ASSIGNED TASK>
Produce the records below again, word for word, but stop after the line that contains "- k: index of".

MATERIAL SUPPLIED>
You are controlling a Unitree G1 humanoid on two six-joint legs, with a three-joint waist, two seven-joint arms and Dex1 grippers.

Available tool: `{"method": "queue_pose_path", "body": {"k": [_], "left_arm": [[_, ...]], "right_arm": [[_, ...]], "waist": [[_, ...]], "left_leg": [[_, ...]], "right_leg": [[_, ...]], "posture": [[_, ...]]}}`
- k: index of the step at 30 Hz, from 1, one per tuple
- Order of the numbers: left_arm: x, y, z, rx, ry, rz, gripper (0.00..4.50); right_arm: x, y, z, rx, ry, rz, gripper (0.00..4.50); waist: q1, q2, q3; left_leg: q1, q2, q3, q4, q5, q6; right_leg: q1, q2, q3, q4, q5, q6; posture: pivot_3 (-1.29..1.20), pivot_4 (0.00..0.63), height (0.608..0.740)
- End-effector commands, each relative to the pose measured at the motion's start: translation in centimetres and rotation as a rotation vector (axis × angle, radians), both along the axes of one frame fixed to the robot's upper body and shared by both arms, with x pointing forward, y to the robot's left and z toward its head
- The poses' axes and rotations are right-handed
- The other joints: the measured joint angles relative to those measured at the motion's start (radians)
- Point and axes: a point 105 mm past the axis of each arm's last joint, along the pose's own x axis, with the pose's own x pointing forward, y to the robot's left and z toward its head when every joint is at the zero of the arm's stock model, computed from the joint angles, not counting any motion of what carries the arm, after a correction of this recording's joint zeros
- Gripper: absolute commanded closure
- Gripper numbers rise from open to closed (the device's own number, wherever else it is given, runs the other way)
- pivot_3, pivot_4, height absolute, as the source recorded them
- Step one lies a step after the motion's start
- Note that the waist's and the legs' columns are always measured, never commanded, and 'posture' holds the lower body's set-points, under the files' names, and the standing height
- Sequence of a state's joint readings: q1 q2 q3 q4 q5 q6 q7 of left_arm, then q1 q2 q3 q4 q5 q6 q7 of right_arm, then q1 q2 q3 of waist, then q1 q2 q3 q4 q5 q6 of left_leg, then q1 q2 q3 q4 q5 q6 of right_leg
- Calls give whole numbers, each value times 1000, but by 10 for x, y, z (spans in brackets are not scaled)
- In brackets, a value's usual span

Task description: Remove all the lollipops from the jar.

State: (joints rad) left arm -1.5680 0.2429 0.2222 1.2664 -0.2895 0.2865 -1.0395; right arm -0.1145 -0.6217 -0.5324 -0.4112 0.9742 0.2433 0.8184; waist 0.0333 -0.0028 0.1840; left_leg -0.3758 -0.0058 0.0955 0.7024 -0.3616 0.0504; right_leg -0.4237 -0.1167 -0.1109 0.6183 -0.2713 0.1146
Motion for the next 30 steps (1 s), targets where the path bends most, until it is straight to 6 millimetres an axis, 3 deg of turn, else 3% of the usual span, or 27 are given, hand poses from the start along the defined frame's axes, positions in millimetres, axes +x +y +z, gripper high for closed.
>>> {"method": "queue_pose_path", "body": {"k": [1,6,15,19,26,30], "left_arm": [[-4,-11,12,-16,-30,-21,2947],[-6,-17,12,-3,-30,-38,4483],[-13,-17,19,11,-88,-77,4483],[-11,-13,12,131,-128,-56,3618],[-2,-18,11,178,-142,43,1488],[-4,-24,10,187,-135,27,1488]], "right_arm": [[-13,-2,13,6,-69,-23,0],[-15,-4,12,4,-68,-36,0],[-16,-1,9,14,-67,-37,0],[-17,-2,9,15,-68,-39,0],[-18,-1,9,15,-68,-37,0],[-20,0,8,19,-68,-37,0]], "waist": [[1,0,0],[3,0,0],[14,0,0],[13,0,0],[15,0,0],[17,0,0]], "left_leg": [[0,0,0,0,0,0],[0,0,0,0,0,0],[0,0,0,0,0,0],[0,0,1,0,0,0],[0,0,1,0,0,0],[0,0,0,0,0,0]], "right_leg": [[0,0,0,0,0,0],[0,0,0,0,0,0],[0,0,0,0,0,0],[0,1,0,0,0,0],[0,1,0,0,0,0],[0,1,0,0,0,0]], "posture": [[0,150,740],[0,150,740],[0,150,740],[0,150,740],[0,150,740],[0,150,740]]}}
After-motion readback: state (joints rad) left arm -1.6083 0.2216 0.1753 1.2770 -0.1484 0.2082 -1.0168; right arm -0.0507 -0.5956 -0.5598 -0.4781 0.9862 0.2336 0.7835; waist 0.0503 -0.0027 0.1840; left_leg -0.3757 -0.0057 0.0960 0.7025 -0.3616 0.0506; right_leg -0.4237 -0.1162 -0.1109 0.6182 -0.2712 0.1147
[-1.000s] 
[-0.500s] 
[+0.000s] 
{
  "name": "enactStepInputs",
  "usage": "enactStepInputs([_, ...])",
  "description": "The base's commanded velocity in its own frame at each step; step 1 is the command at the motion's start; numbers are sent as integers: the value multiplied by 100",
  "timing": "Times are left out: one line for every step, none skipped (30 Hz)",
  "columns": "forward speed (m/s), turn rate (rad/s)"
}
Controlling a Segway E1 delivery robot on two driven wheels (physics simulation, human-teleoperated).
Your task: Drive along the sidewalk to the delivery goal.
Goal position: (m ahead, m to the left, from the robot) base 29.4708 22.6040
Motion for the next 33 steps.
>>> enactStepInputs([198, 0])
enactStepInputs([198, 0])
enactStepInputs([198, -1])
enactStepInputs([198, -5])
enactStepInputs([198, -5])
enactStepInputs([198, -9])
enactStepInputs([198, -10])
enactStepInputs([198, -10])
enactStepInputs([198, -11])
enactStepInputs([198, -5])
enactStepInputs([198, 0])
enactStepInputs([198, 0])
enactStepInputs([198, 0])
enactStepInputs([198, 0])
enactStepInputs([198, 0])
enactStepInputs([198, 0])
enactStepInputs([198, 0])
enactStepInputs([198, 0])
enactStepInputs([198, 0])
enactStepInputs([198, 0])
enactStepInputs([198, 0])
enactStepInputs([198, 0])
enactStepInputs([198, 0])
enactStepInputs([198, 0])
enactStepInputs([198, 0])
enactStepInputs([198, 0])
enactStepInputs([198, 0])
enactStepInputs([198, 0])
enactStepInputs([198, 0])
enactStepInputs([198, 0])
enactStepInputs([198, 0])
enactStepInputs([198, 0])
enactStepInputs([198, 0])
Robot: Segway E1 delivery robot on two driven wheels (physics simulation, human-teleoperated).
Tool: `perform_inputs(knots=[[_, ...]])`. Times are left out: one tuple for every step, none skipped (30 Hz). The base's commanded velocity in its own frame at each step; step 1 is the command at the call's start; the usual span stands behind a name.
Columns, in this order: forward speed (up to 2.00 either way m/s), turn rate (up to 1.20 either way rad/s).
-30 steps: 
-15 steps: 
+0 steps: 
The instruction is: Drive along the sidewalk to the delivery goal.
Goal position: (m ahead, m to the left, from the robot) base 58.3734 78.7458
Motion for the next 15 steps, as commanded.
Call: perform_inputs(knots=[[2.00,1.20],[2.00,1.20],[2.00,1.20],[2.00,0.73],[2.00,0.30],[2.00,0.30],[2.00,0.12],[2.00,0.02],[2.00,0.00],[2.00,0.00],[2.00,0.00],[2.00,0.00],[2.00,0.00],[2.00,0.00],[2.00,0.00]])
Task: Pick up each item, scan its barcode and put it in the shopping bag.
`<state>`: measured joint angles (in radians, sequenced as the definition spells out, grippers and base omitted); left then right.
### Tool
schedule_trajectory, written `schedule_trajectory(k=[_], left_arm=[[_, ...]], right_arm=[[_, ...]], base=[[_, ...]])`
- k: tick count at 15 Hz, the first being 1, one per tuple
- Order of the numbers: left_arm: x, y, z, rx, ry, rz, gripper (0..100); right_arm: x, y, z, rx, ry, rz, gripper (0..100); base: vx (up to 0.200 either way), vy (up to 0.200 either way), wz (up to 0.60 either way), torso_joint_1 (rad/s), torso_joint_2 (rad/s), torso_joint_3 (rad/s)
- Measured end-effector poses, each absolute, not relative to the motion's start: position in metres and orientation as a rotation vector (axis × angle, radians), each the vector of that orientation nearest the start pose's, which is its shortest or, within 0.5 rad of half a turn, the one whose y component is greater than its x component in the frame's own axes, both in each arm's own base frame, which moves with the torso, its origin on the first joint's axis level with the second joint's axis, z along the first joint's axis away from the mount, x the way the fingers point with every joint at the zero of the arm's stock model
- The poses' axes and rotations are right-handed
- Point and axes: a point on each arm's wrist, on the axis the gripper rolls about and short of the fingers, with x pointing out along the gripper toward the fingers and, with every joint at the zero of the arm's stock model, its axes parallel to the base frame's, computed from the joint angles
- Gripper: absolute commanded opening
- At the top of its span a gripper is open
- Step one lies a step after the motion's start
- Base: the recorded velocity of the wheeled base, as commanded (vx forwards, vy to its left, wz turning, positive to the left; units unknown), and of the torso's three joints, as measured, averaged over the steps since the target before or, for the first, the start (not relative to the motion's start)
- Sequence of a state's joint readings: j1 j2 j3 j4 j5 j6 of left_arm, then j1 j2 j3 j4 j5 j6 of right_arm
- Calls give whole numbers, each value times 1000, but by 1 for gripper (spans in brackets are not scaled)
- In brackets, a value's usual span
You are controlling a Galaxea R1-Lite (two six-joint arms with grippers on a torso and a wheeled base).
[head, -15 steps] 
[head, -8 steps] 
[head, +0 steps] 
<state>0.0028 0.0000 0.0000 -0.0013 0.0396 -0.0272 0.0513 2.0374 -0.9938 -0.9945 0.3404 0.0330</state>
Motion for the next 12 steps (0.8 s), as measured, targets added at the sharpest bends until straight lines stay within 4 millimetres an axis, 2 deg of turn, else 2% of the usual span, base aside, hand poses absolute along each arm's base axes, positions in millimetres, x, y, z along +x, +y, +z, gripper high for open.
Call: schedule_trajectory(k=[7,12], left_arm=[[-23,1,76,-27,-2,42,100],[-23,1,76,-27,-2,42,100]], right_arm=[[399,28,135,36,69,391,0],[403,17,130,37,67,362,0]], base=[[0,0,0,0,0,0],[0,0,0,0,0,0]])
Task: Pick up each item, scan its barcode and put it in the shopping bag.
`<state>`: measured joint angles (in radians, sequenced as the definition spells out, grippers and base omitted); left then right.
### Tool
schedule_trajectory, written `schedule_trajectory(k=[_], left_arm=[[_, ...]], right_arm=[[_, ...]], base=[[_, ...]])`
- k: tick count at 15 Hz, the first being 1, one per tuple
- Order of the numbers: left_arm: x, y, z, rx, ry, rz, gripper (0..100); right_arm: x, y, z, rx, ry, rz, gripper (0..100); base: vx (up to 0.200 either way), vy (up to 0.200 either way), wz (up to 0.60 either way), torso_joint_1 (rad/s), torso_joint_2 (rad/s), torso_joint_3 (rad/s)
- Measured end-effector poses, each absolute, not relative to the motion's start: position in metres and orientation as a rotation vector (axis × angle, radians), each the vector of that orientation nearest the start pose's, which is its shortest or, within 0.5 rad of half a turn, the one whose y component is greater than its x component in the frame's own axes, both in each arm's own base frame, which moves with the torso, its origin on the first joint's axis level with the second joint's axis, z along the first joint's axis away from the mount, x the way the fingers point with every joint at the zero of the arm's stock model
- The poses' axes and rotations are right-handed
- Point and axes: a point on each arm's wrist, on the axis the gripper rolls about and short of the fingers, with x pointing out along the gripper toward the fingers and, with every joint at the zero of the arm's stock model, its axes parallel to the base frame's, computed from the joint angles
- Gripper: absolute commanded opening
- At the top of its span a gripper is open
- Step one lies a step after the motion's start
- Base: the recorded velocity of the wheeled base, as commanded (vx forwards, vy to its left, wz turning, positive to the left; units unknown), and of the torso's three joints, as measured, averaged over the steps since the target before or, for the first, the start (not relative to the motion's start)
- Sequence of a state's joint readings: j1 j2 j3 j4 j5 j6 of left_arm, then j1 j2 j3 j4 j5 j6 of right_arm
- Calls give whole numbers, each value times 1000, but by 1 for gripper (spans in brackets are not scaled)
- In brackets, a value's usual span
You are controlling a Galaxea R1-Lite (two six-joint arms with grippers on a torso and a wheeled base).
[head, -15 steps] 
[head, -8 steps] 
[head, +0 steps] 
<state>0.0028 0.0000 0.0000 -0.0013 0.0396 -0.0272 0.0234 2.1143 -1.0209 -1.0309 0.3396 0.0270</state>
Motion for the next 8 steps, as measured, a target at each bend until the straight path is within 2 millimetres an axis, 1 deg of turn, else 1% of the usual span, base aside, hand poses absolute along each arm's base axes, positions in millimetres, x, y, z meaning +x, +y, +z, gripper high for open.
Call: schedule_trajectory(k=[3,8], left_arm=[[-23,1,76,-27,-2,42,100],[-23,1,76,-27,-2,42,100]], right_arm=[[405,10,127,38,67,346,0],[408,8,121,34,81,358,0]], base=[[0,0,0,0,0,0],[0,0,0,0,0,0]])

EXERCISE RESULT>
You are controlling a Unitree G1 humanoid on two six-joint legs, with a three-joint waist, two seven-joint arms and Dex1 grippers.

Available tool: `{"method": "queue_pose_path", "body": {"k": [_], "left_arm": [[_, ...]], "right_arm": [[_, ...]], "waist": [[_, ...]], "left_leg": [[_, ...]], "right_leg": [[_, ...]], "posture": [[_, ...]]}}`
- k: index of the step at 30 Hz, from 1, one per tuple

This answer is now finished.